Segment Open

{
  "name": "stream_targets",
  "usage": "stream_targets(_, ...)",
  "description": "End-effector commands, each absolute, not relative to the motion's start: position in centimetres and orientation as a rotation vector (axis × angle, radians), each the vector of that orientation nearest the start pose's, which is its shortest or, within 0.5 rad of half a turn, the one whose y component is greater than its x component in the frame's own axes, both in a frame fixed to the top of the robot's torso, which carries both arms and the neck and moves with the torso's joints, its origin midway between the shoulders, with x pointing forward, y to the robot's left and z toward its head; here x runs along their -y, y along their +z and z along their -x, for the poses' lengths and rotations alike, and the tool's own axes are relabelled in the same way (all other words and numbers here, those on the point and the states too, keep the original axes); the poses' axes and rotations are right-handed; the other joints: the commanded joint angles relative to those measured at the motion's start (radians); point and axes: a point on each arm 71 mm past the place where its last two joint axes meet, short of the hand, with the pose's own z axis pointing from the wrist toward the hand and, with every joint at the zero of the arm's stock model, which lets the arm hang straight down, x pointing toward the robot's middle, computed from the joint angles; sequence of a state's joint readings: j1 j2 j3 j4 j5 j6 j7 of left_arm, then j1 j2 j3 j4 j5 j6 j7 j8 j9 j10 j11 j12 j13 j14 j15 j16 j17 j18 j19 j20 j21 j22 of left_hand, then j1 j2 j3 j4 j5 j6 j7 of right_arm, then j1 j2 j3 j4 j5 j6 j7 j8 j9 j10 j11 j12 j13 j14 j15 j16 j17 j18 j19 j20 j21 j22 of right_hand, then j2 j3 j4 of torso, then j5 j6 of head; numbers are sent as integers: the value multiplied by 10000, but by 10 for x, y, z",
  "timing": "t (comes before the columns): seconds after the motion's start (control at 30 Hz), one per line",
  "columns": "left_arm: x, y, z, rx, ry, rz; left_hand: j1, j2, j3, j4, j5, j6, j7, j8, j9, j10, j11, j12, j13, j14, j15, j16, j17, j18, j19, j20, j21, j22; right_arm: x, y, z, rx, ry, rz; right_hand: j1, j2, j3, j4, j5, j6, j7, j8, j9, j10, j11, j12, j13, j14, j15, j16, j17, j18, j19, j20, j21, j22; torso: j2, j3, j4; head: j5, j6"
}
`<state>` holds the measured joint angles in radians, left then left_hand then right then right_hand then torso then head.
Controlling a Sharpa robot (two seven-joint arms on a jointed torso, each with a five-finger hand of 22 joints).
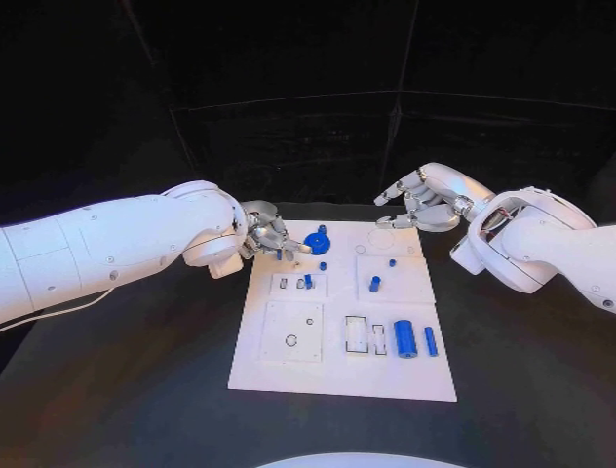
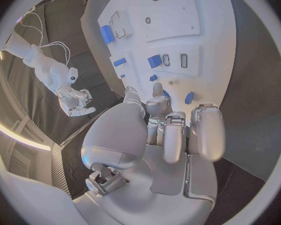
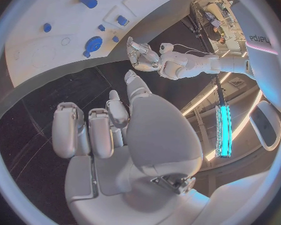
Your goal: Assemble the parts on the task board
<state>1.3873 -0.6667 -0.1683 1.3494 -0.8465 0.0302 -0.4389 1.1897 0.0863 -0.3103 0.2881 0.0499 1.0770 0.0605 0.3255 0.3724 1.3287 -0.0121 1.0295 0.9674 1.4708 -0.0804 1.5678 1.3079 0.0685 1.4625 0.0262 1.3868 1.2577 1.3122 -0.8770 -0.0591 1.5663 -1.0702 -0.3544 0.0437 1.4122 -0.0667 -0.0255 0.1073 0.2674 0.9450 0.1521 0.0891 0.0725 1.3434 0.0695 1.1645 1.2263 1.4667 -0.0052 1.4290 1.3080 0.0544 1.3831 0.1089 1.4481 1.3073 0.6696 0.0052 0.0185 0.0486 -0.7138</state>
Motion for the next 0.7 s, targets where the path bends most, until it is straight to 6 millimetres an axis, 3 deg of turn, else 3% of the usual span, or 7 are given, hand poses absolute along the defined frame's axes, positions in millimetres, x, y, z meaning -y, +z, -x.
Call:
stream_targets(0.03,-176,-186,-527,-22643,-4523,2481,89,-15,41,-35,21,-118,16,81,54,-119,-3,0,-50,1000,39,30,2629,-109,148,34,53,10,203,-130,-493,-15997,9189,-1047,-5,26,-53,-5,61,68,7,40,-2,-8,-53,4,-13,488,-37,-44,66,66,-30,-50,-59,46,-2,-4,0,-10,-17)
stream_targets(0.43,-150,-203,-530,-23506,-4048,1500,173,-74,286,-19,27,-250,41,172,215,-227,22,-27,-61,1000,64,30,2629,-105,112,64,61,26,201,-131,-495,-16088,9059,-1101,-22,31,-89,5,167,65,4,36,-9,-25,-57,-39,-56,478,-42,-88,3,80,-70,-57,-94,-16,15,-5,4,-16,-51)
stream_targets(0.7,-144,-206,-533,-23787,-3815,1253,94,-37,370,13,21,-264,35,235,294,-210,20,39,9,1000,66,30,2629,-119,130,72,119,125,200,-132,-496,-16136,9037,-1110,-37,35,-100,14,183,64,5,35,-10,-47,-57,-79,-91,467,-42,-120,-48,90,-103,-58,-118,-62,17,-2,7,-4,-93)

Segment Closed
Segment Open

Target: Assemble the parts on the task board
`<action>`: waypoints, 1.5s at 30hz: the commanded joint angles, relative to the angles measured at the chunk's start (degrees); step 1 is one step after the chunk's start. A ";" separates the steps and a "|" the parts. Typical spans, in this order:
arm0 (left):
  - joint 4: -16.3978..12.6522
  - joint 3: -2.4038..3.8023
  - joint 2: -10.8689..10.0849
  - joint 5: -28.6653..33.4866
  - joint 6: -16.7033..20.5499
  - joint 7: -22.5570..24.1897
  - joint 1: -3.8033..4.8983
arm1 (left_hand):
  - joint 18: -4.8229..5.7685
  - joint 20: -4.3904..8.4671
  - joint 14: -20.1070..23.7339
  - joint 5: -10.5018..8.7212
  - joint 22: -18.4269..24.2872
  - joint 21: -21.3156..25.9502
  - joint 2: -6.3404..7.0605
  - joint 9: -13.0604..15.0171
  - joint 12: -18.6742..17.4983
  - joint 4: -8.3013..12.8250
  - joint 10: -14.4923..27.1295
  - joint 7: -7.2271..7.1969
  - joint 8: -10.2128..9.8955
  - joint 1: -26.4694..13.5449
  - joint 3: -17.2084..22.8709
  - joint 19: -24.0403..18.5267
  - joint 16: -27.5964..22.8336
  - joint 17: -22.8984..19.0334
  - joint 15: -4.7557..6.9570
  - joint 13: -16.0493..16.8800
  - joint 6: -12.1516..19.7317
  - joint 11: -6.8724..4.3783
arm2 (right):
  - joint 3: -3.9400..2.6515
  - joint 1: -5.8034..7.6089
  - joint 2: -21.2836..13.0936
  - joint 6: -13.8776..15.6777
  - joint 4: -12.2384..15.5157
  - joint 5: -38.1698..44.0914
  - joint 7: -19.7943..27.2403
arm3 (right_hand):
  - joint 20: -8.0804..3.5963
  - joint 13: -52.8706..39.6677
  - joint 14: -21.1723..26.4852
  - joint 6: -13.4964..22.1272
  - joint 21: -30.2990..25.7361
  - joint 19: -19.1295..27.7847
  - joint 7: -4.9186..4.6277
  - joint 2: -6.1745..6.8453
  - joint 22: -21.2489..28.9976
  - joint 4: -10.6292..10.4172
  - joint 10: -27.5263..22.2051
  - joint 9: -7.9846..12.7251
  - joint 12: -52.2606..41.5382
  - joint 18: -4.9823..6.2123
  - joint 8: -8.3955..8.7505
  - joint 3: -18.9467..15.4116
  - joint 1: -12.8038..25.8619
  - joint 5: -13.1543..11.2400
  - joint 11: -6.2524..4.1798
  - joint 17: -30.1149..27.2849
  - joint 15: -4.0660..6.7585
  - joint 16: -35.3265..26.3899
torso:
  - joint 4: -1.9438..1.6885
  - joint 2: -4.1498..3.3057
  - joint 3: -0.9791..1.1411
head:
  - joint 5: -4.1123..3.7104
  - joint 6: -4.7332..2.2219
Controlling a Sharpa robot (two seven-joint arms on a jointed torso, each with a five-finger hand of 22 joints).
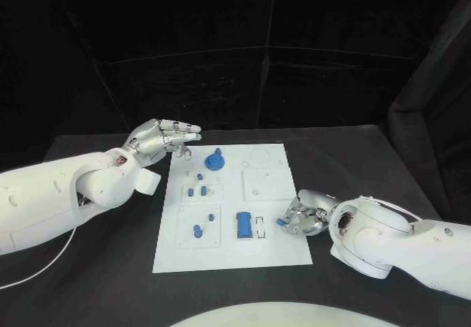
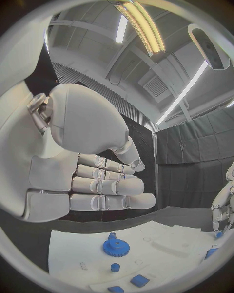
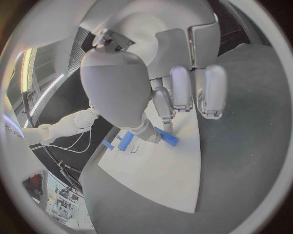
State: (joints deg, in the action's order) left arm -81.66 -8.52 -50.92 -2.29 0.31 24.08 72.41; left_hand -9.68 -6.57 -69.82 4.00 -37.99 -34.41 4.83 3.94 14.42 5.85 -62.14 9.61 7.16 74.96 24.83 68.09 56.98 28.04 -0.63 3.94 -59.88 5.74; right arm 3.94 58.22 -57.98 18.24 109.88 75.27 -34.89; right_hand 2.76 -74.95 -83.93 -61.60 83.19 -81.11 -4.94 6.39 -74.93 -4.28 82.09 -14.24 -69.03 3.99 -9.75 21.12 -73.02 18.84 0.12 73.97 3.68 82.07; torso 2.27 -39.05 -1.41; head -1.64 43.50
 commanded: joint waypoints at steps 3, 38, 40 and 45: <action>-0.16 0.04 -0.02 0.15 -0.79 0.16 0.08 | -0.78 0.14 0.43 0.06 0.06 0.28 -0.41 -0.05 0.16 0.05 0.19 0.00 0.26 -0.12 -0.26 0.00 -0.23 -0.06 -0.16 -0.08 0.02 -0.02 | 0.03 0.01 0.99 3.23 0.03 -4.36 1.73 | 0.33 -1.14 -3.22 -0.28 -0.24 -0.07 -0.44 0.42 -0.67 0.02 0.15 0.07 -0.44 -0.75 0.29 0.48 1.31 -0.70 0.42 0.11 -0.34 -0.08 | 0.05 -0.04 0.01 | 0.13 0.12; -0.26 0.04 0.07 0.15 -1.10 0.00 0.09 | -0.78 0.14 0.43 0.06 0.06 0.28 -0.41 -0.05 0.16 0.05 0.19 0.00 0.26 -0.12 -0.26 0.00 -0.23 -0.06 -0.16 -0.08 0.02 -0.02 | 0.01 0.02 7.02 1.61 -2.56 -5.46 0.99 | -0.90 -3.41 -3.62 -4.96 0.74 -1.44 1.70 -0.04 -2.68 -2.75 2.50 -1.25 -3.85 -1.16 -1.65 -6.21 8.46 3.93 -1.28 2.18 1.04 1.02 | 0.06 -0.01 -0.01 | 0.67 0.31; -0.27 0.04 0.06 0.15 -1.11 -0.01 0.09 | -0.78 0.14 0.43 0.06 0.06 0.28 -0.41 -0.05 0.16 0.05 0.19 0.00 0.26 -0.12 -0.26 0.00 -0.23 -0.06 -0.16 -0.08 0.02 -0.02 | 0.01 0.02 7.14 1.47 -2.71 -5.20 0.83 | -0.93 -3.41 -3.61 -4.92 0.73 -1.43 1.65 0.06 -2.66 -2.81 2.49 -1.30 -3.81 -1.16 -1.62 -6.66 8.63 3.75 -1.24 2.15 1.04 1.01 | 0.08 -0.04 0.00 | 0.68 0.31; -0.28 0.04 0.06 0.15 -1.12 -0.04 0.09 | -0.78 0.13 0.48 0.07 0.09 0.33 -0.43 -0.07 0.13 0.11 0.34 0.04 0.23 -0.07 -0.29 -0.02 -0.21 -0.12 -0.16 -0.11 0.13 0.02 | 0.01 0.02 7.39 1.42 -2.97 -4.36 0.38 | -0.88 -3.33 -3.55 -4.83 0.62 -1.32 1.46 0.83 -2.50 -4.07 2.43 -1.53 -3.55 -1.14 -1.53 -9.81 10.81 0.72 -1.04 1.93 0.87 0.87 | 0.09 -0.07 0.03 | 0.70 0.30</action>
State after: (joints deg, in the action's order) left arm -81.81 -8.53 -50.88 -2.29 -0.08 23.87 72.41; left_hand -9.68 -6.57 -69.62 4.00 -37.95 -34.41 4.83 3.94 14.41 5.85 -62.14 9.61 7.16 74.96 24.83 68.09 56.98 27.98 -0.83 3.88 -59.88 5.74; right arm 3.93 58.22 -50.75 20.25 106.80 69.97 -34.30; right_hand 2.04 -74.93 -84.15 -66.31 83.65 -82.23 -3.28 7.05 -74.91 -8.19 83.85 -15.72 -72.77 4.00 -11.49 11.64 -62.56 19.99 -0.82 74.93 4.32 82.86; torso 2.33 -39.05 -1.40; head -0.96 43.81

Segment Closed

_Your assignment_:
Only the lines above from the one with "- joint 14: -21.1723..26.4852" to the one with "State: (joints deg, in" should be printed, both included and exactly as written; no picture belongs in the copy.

_Written response_:
  - joint 14: -21.1723..26.4852
  - joint 6: -13.4964..22.1272
  - joint 21: -30.2990..25.7361
  - joint 19: -19.1295..27.7847
  - joint 7: -4.9186..4.6277
  - joint 2: -6.1745..6.8453
  - joint 22: -21.2489..28.9976
  - joint 4: -10.6292..10.4172
  - joint 10: -27.5263..22.2051
  - joint 9: -7.9846..12.7251
  - joint 12: -52.2606..41.5382
  - joint 18: -4.9823..6.2123
  - joint 8: -8.3955..8.7505
  - joint 3: -18.9467..15.4116
  - joint 1: -12.8038..25.8619
  - joint 5: -13.1543..11.2400
  - joint 11: -6.2524..4.1798
  - joint 17: -30.1149..27.2849
  - joint 15: -4.0660..6.7585
  - joint 16: -35.3265..26.3899
torso:
  - joint 4: -1.9438..1.6885
  - joint 2: -4.1498..3.3057
  - joint 3: -0.9791..1.1411
head:
  - joint 5: -4.1123..3.7104
  - joint 6: -4.7332..2.2219
Controlling a Sharpa robot (two seven-joint arms on a jointed torso, each with a five-finger hand of 22 joints).
State: (joints deg, in the action's order) left arm -81.66 -8.52 -50.92 -2.29 0.31 24.08 72.41; left_hand -9.68 -6.57 -69.82 4.00 -37.99 -34.41 4.83 3.94 14.42 5.85 -62.14 9.61 7.16 74.96 24.83 68.09 56.98 28.04 -0.63 3.94 -59.88 5.74; right arm 3.94 58.22 -57.98 18.24 109.88 75.27 -34.89; right_hand 2.76 -74.95 -83.93 -61.60 83.19 -81.11 -4.94 6.39 -74.93 -4.28 82.09 -14.24 -69.03 3.99 -9.75 21.12 -73.02 18.84 0.12 73.97 3.68 82.07; torso 2.27 -39.05 -1.41; head -1.64 43.50

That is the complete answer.